TASK INSTRUCTIONS:
Please repeat the whole listing exactly, but leave the pictures out.

STORED DATA:
--------------------------------
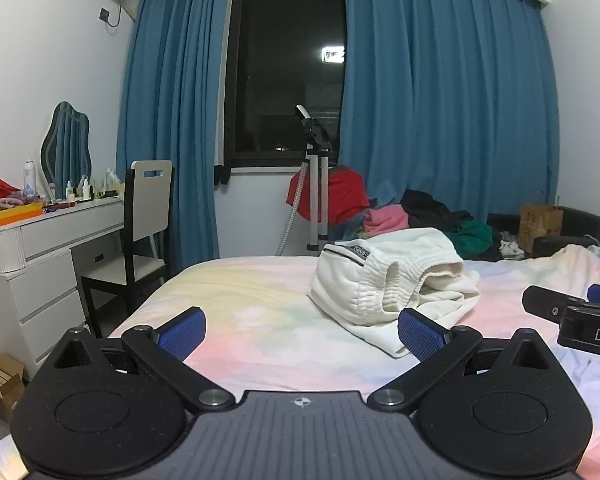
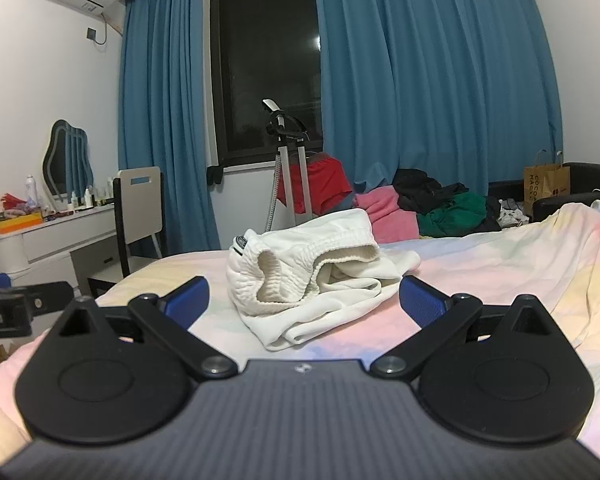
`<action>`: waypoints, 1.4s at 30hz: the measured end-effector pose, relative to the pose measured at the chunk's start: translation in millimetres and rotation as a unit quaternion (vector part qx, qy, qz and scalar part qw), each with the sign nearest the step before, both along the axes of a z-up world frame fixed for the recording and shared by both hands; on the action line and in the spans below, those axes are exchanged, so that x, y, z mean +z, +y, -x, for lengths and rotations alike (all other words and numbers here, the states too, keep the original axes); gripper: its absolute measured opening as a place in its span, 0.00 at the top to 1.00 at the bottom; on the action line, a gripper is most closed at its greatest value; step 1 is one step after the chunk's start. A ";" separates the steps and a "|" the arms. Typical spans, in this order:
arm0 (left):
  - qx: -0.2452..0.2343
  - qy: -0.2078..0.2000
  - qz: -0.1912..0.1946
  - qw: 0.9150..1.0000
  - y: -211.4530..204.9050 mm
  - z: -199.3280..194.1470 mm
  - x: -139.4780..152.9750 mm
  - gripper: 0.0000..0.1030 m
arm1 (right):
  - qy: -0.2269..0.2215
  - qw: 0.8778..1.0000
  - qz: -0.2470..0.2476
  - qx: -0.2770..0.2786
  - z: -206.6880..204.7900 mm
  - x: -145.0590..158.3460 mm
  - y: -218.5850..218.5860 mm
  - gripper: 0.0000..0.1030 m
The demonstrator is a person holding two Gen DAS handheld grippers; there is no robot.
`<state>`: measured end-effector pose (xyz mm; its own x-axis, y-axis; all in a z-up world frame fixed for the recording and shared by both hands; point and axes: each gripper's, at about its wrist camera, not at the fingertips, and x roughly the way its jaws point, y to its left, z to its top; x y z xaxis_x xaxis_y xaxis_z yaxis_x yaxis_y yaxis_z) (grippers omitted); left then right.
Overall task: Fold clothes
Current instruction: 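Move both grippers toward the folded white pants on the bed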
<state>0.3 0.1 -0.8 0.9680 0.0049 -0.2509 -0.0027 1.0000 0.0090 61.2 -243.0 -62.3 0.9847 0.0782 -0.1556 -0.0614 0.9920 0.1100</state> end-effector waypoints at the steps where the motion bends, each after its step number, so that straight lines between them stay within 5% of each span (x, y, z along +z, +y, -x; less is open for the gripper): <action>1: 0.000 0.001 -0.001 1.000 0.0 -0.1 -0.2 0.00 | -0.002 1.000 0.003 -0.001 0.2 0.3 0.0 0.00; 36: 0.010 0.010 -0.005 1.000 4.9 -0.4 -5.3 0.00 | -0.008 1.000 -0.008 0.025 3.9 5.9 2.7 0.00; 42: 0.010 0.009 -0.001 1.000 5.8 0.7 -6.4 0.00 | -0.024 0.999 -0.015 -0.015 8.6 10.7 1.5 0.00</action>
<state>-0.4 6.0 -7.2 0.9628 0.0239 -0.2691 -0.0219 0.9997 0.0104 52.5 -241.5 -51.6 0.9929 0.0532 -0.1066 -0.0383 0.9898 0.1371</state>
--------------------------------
RESULT FOR THIS TASK:
`<action>`: waypoints, 1.4s at 30hz: the measured end-effector pose, relative to the pose measured at the chunk's start: translation in millimetres and rotation as a unit quaternion (vector part qx, qy, qz and scalar part qw), each with the sign nearest the step before, both along the axes of a z-up world frame fixed for the recording and shared by both hands; on the action line and in the spans below, those axes are exchanged, so that x, y, z mean +z, +y, -x, for lengths and rotations alike (all other words and numbers here, the states too, keep the original axes); gripper: its absolute measured opening as a place in its span, 0.00 at the top to 1.00 at the bottom; on the action line, a gripper is most closed at its greatest value; step 1 is one step after the chunk's start. A ";" separates the steps and a "|" the arms. Typical spans, in this order:
arm0 (left):
  - qx: -0.2452..0.2343
  - qy: -0.2078..0.2000
  - qz: -0.1912..0.1946
  - qw: 0.9150..1.0000
  - y: -211.4530..204.9050 mm
  - z: -199.3280..194.1470 mm
  - x: -139.4780..152.9750 mm
  - gripper: 0.0000..0.1030 m
arm1 (right):
  - qy: -0.2269..0.2215
  - qw: 0.8778..1.0000
  - qz: -0.2470..0.2476
  - qx: -0.2770..0.2786
  - z: -206.6880..204.7900 mm
  - x: -145.0590..158.3460 mm
  - y: -218.5850..218.5860 mm
  - gripper: 0.0000..0.1030 m
The demonstrator is a person holding two Gen DAS handheld grippers; there is no robot.
`<state>`: measured end-effector pose (xyz mm; its own x-axis, y-axis; all in a z-up world frame fixed for the recording and shared by both hands; point and axes: each gripper's, at about its wrist camera, not at the fingertips, and x roughly the way its jaws point, y to its left, z to its top; x y z xaxis_x xaxis_y xaxis_z yaxis_x yaxis_y yaxis_z) (grippers omitted); left then right.
Overall task: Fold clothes
Current instruction: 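Move both grippers toward the folded white pants on the bed
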<state>0.3 0.1 -0.8 0.9680 0.0049 -0.2509 -0.0027 1.0000 0.0090 61.2 -243.0 -62.3 0.9847 0.0782 -0.1556 -0.0614 0.9920 0.1100</state> end-effector waypoints at the steps where the motion bends, each after its step number, so that straight lines between them stay within 5% of each span (x, y, z along +z, +y, -x; less is open for the gripper): <action>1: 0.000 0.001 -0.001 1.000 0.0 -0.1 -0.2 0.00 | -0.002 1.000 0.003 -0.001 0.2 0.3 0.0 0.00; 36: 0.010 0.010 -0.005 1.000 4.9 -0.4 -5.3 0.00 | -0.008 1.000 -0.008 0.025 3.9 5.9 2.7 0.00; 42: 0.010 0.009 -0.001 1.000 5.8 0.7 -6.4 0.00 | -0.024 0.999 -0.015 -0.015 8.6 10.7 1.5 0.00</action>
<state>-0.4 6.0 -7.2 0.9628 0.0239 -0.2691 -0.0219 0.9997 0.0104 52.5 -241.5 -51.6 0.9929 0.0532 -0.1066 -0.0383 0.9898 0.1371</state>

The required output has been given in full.